**PROBLEM DESCRIPTION**
Find every line below where the word "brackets" occurs. Then say how many there are, giving only the number.

**SOURCE MATERIAL**

..........

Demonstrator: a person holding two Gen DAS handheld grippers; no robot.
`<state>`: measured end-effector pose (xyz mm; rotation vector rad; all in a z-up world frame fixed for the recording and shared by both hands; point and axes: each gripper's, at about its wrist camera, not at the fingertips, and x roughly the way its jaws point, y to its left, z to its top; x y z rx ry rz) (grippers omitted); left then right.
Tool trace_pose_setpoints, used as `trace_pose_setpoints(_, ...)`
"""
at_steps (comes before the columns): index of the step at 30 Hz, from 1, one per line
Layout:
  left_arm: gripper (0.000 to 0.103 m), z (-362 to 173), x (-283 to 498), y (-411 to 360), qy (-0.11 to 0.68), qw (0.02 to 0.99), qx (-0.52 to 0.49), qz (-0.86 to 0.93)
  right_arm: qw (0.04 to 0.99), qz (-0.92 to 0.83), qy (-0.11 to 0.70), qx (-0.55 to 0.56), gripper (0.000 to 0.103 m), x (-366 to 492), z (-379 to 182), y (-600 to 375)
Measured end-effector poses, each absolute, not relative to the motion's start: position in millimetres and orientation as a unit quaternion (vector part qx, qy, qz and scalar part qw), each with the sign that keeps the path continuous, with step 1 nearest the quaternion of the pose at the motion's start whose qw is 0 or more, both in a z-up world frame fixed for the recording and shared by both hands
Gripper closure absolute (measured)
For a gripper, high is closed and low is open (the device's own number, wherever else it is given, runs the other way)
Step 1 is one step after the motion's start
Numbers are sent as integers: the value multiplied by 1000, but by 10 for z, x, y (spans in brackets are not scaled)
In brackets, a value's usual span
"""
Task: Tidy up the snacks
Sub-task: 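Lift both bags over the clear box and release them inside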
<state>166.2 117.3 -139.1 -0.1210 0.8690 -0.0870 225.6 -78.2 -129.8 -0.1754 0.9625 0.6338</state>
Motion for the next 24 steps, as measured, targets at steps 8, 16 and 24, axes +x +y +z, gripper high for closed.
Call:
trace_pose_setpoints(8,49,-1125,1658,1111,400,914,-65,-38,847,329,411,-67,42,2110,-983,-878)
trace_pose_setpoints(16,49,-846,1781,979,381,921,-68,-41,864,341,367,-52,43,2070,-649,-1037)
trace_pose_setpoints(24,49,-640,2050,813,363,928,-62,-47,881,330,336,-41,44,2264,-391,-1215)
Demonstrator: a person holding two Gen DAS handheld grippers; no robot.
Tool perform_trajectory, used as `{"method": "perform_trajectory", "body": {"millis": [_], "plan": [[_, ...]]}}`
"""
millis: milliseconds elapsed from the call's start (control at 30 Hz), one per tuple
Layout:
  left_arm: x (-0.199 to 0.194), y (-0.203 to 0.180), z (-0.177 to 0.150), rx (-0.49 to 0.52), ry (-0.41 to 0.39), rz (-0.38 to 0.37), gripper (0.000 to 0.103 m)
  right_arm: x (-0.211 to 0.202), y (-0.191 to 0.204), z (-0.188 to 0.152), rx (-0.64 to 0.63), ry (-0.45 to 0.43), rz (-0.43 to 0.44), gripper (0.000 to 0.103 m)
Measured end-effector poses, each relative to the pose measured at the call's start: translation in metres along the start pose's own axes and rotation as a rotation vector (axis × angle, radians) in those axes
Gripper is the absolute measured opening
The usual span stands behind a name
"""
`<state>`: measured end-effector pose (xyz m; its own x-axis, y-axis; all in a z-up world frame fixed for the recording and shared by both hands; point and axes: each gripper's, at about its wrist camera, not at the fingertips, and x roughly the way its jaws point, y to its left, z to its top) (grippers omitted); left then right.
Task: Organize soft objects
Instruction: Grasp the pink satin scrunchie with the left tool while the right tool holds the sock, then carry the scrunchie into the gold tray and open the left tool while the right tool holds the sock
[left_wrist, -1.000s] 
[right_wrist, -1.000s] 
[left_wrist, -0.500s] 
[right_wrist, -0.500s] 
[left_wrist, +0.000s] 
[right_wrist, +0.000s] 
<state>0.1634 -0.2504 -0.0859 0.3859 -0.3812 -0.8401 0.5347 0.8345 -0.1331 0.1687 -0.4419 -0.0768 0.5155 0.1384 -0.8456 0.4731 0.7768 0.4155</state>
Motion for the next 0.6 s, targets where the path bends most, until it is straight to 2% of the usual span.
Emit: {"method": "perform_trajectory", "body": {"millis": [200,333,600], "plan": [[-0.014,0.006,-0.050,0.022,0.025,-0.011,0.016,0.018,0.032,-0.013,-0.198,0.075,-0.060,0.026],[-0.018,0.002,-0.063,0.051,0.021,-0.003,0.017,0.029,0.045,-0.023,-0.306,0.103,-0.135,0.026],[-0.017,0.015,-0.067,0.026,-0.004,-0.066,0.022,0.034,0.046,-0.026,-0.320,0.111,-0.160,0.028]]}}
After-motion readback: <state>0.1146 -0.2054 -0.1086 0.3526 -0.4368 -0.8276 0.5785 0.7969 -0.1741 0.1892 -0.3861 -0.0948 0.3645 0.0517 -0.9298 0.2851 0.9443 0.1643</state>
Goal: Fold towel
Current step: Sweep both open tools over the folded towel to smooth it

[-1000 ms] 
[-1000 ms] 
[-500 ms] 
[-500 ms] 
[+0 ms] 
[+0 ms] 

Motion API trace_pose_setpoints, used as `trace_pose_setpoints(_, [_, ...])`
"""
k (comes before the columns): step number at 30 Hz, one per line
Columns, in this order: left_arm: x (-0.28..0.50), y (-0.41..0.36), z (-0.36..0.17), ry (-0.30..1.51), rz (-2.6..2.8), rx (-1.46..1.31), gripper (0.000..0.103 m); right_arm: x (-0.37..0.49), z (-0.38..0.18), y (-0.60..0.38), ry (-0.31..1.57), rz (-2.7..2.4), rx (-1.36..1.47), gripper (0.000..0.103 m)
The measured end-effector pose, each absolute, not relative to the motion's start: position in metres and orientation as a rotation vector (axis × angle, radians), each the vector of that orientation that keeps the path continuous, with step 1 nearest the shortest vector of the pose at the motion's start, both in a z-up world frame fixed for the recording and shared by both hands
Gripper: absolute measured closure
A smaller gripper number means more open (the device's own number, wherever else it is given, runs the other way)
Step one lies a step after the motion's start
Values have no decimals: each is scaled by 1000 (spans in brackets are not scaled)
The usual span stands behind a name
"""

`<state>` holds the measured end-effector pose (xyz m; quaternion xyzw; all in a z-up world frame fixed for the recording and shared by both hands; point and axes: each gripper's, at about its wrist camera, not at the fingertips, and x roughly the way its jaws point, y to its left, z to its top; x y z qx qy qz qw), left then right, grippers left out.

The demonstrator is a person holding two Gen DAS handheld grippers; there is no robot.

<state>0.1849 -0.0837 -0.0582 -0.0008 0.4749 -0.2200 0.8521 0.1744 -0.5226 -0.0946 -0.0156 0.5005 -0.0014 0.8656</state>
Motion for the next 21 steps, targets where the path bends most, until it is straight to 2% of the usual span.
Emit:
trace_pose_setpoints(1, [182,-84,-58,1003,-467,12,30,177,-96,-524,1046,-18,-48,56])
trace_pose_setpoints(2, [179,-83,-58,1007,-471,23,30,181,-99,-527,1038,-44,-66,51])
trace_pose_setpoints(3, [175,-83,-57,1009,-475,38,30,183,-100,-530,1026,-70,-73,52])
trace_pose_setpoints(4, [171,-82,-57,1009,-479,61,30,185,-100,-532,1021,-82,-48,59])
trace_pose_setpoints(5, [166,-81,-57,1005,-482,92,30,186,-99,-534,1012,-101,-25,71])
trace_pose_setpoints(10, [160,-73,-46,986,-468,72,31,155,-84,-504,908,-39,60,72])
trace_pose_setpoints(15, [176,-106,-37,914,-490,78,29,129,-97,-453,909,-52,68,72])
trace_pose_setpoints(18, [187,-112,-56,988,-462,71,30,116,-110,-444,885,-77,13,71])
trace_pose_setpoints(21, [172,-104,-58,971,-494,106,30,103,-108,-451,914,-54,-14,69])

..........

**TASK SOLUTION**
3